Documentos cartoriais do Congo-Brazzaville, no entanto, informam que Veiga transferiu todas as ações das empresas donas da Sebrit para Claudia Sassou-Nguesso, que, por sua vez, entregou ao português a administração das mesmas, sem direito a participação nos lucros.
De acordo com a investigação, apenas alguns meses depois, o apartamento 32G da Trump International, de 165 metros quadrados e uma ampla vista para o Central Park, foi comprado pela Sebrit por meio do escritório de advocacia K&L Gates, um dos maiores dos EUA.

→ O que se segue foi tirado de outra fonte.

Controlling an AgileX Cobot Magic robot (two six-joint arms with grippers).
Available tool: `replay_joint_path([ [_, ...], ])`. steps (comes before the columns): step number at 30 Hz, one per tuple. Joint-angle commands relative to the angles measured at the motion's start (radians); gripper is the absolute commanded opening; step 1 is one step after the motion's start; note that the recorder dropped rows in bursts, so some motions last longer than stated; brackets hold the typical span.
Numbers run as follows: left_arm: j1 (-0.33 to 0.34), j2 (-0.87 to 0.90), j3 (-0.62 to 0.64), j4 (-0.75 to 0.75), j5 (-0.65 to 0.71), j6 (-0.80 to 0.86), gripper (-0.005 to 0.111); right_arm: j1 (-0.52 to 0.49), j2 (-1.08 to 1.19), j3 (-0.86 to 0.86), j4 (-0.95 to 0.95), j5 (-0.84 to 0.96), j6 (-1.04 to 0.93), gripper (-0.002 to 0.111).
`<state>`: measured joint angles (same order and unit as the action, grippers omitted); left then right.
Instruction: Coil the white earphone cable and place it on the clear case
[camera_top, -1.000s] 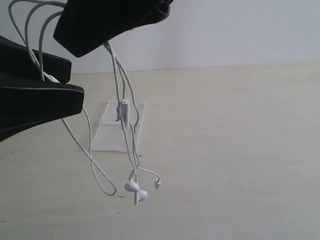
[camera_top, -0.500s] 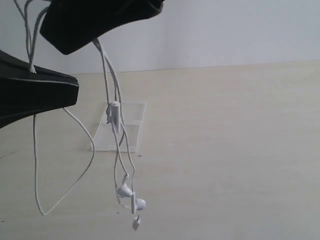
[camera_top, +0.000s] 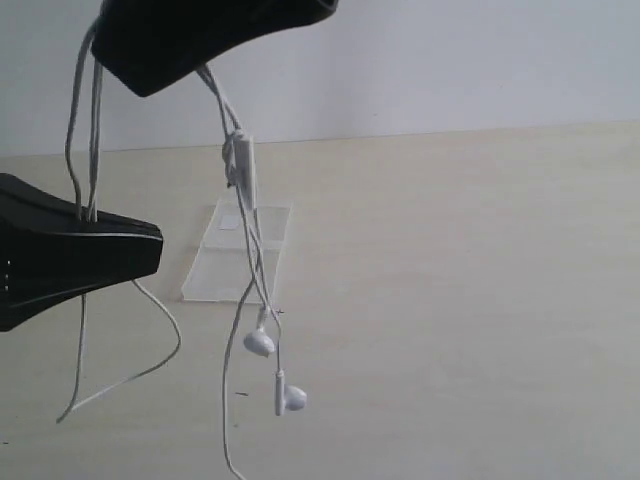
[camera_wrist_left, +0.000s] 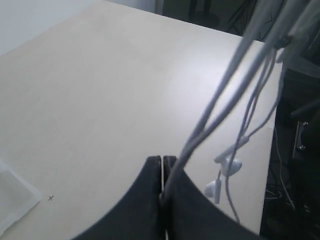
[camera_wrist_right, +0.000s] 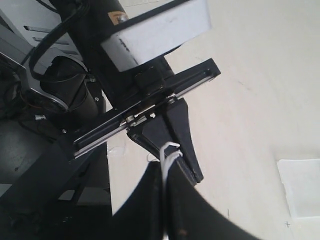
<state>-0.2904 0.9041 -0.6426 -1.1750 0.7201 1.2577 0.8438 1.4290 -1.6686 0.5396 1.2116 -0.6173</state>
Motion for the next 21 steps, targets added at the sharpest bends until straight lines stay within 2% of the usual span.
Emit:
replay_joint_path([
  [1, 0.002, 0.004, 0.010, -0.036, -0.016, 0.022, 0.019, -0.001, -0.021, -0.006, 0.030, -0.038, -0.005, 0.000],
  [5, 0.002, 0.004, 0.010, -0.038, -0.010, 0.022, 0.050, -0.001, -0.021, -0.006, 0.030, -0.045, -0.003, 0.000],
  [7, 0.002, 0.004, 0.010, -0.047, -0.007, 0.022, 0.060, -0.001, -0.021, -0.006, 0.030, -0.045, -0.003, 0.000],
  [9, 0.002, 0.004, 0.010, -0.052, -0.006, 0.022, 0.063, -0.001, -0.021, -0.006, 0.030, -0.045, -0.005, 0.000],
  [21, 0.002, -0.070, 0.010, -0.085, -0.008, 0.109, 0.063, -0.001, -0.021, -0.006, 0.030, -0.037, -0.001, 0.000],
])
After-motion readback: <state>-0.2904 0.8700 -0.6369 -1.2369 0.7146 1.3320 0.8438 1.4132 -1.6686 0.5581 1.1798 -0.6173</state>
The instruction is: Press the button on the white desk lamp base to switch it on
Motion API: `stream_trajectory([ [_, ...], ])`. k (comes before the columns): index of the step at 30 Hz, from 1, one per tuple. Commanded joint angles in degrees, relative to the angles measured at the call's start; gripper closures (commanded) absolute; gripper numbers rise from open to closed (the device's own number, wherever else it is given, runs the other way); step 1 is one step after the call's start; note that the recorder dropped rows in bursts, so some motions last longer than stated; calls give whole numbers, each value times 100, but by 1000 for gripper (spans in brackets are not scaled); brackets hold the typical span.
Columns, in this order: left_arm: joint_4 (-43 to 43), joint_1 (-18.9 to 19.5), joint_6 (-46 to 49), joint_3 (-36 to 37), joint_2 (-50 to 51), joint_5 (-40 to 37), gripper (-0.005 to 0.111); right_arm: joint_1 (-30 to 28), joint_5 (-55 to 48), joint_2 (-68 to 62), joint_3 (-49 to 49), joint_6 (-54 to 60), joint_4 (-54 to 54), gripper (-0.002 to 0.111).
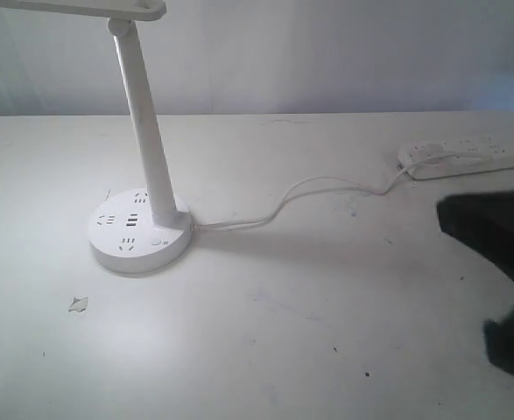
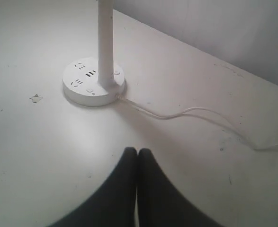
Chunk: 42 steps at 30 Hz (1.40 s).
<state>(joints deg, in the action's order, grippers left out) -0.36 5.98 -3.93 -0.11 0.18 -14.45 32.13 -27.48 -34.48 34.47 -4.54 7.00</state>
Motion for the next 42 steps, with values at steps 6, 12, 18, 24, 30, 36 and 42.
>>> stream_trajectory([
  [6, -13, -47, -7, 11, -18, -10, 107, -19, 359, 2954, -1801, -211, 42, 108],
  [12, 36, -35, -7, 11, -18, 33, 107, -72, 722, 3448, -2321, -80, 408, 108],
  [18, 138, -47, -7, 11, -18, 33, 107, -201, 898, 3448, -2680, -42, 468, 108],
  [24, 138, -47, -7, 11, -18, 33, 107, -933, 828, 3448, -2937, -65, 418, 108],
  [30, 138, -47, -7, 11, -18, 33, 107, -2014, 777, 3448, -3140, -65, 405, 108],
  [36, 138, -47, -7, 11, -18, 33, 107, -3127, 724, 3448, -3183, -65, 405, 108],
  [42, 138, -47, -7, 11, -18, 33, 107, -3800, 724, 3448, -3183, -79, 396, 108],
])
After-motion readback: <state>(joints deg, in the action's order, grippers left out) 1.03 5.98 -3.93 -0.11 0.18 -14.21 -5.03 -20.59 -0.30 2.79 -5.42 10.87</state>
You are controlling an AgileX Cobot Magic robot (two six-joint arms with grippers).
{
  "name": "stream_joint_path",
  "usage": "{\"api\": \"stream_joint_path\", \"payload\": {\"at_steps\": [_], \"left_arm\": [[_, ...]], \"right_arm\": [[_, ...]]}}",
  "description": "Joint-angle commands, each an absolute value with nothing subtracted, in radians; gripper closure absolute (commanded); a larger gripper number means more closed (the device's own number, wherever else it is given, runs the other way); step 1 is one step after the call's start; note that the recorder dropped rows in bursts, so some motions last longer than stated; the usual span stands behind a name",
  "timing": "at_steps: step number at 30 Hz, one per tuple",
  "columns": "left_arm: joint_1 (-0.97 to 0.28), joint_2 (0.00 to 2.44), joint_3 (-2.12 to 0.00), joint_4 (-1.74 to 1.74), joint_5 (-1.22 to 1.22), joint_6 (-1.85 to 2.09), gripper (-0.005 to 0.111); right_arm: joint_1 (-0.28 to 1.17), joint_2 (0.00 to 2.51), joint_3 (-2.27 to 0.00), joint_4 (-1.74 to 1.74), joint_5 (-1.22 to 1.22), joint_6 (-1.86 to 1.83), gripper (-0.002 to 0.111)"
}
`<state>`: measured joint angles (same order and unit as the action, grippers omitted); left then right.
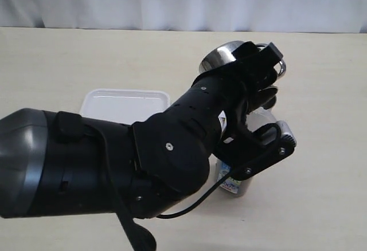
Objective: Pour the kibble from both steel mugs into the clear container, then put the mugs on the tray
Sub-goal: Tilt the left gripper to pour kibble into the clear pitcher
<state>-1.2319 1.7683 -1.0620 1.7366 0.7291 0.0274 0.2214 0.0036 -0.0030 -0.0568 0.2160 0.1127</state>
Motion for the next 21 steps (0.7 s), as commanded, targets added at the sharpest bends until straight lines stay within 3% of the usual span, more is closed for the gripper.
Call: {"api": "stream_joint_path", "payload": {"at_steps": [1,21], "left_arm": [[-1.264,1.765,-1.072,1.744,0.761,0.068,0.107],[-1.268,1.768,-1.130,1.744,0.792,0.152,0.107]], "right_arm": [[0.225,0.000,0.000,-0.063,0.214,0.105,0.104],[0.225,0.000,0.000,-0.063,0.214,0.105,0.104]]}}
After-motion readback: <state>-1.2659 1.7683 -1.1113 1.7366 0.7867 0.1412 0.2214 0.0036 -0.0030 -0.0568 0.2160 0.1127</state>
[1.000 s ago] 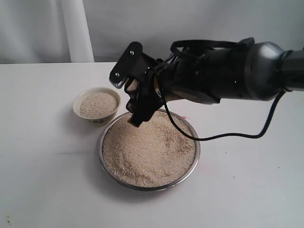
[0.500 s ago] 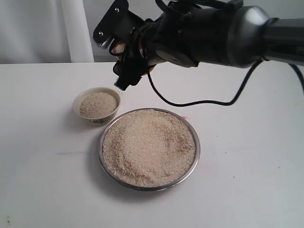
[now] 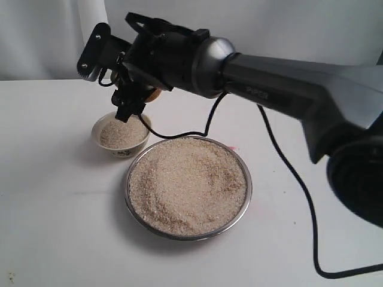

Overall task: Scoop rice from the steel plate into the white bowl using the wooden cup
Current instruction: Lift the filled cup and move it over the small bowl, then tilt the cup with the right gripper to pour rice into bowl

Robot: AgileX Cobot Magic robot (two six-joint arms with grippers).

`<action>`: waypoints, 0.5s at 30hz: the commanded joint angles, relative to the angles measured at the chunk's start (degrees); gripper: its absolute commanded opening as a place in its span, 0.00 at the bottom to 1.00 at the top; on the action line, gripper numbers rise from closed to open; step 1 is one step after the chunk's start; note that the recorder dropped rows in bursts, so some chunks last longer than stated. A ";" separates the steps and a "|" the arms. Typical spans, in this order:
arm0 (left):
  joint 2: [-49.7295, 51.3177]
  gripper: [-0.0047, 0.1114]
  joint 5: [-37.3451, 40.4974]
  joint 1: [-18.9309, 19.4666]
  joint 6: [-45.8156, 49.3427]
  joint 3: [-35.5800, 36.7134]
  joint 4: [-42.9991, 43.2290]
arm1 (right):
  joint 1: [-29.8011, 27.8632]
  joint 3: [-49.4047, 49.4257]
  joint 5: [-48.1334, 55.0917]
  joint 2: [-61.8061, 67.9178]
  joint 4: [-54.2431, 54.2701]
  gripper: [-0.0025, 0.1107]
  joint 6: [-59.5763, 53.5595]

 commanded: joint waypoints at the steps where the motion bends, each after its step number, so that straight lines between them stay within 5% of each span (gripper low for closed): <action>1: -0.14 0.04 -0.21 -0.35 -0.02 0.09 0.02 | 1.56 -7.15 2.65 4.38 0.69 0.02 -4.81; 15: -0.14 0.04 -0.21 -0.35 -0.15 0.09 0.02 | 5.11 -16.13 11.76 14.58 -12.80 0.02 -10.74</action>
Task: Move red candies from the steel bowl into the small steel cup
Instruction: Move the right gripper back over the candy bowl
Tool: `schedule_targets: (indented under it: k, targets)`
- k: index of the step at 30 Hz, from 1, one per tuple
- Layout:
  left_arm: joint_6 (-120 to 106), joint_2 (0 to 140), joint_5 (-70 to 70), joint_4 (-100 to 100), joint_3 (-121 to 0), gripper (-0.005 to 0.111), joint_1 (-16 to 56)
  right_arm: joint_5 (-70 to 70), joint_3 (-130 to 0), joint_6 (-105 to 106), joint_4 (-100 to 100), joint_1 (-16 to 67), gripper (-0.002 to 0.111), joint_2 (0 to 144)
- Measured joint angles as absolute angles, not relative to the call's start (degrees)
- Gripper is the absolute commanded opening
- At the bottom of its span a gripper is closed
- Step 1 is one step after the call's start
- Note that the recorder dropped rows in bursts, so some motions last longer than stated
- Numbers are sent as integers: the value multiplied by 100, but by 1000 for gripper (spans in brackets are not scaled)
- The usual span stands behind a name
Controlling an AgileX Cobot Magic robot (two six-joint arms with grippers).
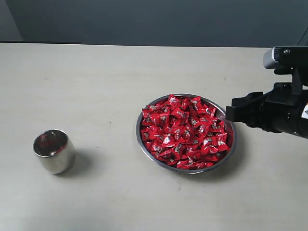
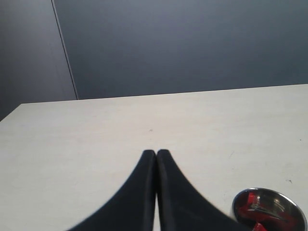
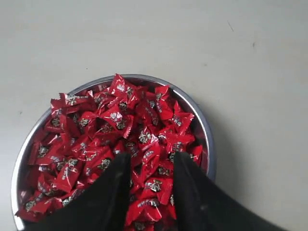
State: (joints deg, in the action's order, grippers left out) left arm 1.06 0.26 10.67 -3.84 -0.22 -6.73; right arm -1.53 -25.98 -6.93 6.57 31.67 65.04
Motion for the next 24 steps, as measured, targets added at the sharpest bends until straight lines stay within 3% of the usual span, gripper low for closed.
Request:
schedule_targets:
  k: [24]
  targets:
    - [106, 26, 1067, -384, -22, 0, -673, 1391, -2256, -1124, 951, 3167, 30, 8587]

O escritório criou uma empresa, a Ecree LLC, apenas dois meses antes da compra. Registrada no nome de um advogado do escritório e com endereço em sua filiam de Newark, a Ecree consta como compradora do imóvel, ainda que documentos revisados no relatório da ONG britânica descrevam transferências da Sebrit para a K&L Gates, a Trump International Management Corporation e o advogado representante do vendedor do imóvel.
Ainda que não exista nos EUA exigência legal para que escritórios de advocacia ou o setor imobiliário realizem a checagem da origem lícita de recursos empregados em negócios, a Global Witness informa que pretende, com o relatório, alertar autoridades sobre o imperativo de modificar "sistemas que favorecem a corrupção e a lavagem de dinheiro de elites políticas como os Sassou-Nguesso".
"Nossa investigação fornece evidências de que políticos e empresários de reputação duvidosa escolheram esconder seu dinheiro em uma propriedade com a marca Trump", disse Abreu, da Global Witness. Na época da transação, o presidente Donald Trump ainda estava à frente de algumas das empresas envolvidas na venda do apartamento.
"As organizações Trump precisam ser seriamente questionadas sobre a qualidade dos procedimentos de checagem de antecedentes dos compradores desse apartamento. E precisam explicar por que prosseguiram com essa transação apesar do risco aparente de ela estar associada a corrupção e lavagem de dinheiro", considera Abreu.